Quem parece mais avesso a levar qualquer conversa desse tipo adiante, neste momento, é o presidente da Câmara dos Deputados Rodrigo Maia. Ele foi um dos que pressionaram Bolsonaro a fazer o pronunciamento público na quarta-feira. Hoje, disse mais uma vez que é contra qualquer violação do teto de gastos. 

Maia, no entanto, também vem cobrando bastante o envio de um projeto de reforma administrativa que está parado na gaveta do presidente. Pergunto-me se o envio dessa proposta ao Congresso não poderia amolecer um pouco a resistência do deputado, que lidera muita gente. 

Política é negociação. Bolsonaro talvez consiga o que deseja.

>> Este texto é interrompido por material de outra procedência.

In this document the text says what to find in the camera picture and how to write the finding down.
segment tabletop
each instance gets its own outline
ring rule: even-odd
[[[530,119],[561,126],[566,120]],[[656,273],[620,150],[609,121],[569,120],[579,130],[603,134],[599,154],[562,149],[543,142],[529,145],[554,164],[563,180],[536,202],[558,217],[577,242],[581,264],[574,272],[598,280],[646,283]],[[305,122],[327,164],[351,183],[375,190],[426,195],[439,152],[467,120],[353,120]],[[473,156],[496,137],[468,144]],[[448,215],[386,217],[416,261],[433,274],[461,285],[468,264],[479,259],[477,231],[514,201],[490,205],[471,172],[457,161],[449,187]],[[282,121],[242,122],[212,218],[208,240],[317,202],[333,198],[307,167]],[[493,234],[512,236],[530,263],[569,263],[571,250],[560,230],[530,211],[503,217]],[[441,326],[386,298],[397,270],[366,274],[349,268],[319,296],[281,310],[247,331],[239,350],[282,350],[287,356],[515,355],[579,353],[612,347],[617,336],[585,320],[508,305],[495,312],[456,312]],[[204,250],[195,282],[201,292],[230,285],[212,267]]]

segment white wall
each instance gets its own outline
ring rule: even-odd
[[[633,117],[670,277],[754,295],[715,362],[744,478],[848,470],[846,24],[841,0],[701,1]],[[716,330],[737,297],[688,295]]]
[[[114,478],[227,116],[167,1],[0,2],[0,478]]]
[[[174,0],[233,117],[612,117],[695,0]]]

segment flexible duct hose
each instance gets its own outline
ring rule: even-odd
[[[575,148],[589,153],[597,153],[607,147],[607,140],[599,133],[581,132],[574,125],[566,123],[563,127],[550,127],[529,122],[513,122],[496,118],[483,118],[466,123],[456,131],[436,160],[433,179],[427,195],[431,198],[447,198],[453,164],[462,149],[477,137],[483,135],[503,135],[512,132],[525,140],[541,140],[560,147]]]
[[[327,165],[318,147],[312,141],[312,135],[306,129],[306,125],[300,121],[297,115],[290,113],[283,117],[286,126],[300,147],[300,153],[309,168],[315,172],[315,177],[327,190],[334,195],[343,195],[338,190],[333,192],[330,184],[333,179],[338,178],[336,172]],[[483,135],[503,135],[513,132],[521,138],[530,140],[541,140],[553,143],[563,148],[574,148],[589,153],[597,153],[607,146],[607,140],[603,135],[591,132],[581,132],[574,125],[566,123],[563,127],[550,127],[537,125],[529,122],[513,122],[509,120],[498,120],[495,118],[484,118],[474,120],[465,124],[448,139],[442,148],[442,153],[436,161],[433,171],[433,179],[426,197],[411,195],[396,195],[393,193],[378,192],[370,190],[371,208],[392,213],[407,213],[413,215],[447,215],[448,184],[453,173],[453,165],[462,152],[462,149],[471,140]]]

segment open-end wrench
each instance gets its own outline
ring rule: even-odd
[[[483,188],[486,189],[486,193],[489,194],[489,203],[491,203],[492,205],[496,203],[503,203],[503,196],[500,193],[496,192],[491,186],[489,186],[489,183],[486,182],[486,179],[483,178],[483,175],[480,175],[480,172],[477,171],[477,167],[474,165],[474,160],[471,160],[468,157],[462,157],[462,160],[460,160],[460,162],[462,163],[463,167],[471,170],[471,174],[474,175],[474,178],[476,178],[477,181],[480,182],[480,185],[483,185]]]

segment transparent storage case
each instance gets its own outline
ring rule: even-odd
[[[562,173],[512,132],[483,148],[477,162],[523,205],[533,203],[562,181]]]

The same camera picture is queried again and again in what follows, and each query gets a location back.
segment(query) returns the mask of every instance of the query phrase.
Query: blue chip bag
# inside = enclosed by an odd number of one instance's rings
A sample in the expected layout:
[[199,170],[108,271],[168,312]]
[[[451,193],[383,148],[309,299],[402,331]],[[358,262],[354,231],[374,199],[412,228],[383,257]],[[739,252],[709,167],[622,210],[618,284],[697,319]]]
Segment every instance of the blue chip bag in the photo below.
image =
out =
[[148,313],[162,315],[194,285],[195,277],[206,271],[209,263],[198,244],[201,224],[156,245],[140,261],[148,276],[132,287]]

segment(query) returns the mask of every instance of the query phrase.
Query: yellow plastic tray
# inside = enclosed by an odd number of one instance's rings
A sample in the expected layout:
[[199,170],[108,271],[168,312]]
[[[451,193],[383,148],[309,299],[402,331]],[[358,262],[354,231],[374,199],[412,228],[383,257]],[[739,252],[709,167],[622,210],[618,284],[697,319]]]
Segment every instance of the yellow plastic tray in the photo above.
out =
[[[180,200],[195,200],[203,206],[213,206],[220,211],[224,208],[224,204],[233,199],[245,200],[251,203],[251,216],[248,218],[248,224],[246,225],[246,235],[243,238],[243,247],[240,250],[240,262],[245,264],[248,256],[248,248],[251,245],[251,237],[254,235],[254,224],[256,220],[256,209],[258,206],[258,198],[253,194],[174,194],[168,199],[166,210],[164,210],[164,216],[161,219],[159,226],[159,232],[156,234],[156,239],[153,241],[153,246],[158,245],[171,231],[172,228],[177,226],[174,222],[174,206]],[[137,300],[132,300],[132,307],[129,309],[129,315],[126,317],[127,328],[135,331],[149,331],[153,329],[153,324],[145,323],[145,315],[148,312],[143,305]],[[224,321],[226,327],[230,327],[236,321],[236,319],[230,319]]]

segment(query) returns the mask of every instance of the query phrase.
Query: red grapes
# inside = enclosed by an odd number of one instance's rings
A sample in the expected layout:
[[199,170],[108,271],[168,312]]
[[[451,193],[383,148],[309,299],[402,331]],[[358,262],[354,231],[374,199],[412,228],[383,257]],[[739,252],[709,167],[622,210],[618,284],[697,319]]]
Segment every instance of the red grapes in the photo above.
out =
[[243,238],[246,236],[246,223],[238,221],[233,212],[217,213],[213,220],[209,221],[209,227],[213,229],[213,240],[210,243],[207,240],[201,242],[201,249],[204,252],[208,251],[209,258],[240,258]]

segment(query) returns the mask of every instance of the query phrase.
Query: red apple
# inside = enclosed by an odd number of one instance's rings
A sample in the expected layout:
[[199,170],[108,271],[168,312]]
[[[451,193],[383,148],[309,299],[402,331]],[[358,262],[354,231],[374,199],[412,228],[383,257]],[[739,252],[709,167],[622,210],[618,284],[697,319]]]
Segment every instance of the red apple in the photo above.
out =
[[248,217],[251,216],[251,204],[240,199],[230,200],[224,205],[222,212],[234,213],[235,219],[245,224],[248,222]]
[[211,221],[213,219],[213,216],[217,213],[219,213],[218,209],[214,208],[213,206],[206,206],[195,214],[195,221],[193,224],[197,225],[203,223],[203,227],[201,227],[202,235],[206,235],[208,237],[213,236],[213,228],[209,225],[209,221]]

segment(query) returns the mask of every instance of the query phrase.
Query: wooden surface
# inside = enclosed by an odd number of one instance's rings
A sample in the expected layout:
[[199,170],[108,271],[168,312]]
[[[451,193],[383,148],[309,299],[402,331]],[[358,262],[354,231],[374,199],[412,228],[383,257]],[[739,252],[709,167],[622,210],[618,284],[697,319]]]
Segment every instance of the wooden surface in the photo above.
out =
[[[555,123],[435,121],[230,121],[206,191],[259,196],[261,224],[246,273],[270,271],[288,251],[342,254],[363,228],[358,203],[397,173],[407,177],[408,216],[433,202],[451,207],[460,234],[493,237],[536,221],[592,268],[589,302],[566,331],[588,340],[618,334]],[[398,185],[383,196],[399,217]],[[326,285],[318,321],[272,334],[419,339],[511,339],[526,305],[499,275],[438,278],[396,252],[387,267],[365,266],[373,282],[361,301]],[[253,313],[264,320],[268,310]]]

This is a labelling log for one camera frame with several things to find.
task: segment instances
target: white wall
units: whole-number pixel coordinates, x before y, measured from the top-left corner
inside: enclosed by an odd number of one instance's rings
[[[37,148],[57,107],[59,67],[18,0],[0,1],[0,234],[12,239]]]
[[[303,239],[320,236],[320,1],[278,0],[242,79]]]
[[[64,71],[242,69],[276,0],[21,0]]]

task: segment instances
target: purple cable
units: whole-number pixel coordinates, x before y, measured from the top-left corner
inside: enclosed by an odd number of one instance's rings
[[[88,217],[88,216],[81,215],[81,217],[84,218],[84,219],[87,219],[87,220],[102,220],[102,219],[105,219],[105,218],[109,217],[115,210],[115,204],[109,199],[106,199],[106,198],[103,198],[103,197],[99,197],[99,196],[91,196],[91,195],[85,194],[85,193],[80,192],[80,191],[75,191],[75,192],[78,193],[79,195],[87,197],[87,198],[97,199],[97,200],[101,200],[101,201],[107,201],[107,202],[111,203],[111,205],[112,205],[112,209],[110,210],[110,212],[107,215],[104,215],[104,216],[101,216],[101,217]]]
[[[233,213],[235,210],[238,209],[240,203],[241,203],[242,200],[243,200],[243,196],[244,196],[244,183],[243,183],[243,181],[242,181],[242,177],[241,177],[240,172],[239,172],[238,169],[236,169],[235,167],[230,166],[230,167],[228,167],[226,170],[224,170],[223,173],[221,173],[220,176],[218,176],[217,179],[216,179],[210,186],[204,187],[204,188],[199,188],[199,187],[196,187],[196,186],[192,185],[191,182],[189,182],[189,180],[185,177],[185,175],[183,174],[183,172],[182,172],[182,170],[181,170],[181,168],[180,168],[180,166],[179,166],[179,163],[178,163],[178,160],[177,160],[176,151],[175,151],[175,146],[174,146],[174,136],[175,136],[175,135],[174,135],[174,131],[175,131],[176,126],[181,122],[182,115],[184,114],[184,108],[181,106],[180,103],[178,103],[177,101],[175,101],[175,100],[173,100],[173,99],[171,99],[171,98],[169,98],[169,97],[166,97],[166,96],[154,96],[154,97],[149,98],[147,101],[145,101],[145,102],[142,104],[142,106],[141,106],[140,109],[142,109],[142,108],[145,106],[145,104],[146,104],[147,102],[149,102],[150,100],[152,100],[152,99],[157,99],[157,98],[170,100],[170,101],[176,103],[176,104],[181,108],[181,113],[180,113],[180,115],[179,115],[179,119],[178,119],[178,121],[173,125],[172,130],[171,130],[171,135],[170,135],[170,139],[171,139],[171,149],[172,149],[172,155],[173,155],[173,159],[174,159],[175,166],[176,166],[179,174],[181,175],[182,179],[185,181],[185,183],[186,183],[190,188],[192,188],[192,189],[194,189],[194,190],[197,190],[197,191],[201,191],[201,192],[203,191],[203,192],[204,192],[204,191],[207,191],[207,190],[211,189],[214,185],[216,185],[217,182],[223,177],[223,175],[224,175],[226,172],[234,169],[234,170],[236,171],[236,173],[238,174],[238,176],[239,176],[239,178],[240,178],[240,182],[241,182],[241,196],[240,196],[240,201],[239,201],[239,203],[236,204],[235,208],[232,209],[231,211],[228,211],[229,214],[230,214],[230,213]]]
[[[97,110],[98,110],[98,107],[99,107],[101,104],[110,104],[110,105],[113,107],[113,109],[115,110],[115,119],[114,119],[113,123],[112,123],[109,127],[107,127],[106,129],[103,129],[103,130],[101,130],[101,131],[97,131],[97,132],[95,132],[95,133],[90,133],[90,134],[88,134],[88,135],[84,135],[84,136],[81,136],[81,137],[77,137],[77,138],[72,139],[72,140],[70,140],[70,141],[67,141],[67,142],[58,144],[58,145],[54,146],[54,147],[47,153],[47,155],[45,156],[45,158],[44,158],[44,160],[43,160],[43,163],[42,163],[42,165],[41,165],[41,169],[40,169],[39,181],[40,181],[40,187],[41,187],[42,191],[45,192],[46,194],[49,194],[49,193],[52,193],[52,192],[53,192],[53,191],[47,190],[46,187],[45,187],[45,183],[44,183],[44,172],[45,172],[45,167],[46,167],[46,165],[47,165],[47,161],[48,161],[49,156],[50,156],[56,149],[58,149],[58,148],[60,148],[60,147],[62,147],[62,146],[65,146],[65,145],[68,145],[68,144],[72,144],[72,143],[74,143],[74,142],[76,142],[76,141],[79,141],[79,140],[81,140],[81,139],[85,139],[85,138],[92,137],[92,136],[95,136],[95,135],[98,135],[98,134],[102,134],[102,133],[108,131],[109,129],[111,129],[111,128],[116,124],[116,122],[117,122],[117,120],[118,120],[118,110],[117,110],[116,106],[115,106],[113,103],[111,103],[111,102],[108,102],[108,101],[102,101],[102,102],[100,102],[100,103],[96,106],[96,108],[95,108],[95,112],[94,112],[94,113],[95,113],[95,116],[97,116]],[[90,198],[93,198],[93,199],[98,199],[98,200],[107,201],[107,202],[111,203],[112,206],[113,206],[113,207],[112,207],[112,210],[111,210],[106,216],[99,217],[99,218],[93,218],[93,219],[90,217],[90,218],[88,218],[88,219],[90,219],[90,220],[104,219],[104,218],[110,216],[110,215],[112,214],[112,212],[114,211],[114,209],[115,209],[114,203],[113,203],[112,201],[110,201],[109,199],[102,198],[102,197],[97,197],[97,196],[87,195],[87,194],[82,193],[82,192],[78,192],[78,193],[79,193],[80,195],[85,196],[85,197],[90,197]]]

Mas que não seja de graça. 

 

PS: Sobre os outros dois pontos de melhora na avaliação de Bolsonaro. O presidente parou de brigar quando Fabrício Queiroz foi preso. Se minha hipótese estiver correta, muita gente aprovou a mudança de comportamento, sem registrar com muita clareza a sua causa. Queiroz está voltando para trás das grades, e desta vez sua mulher também vai. As investigações sobre o esquema de rachadinha supostamente montado no gabinete de Flávio Bolsonaro na Assembléia do Rio de Janeiro avançam, trazendo novidades (que envolvem inclusive o presidente e sua mulher). Também há suspeitas sobre Carlos e Eduardo Bolsonaro. Nesta seara, Bolsonaro tem motivos de sobra para não dormir em paz. E aqui não há o que negociar.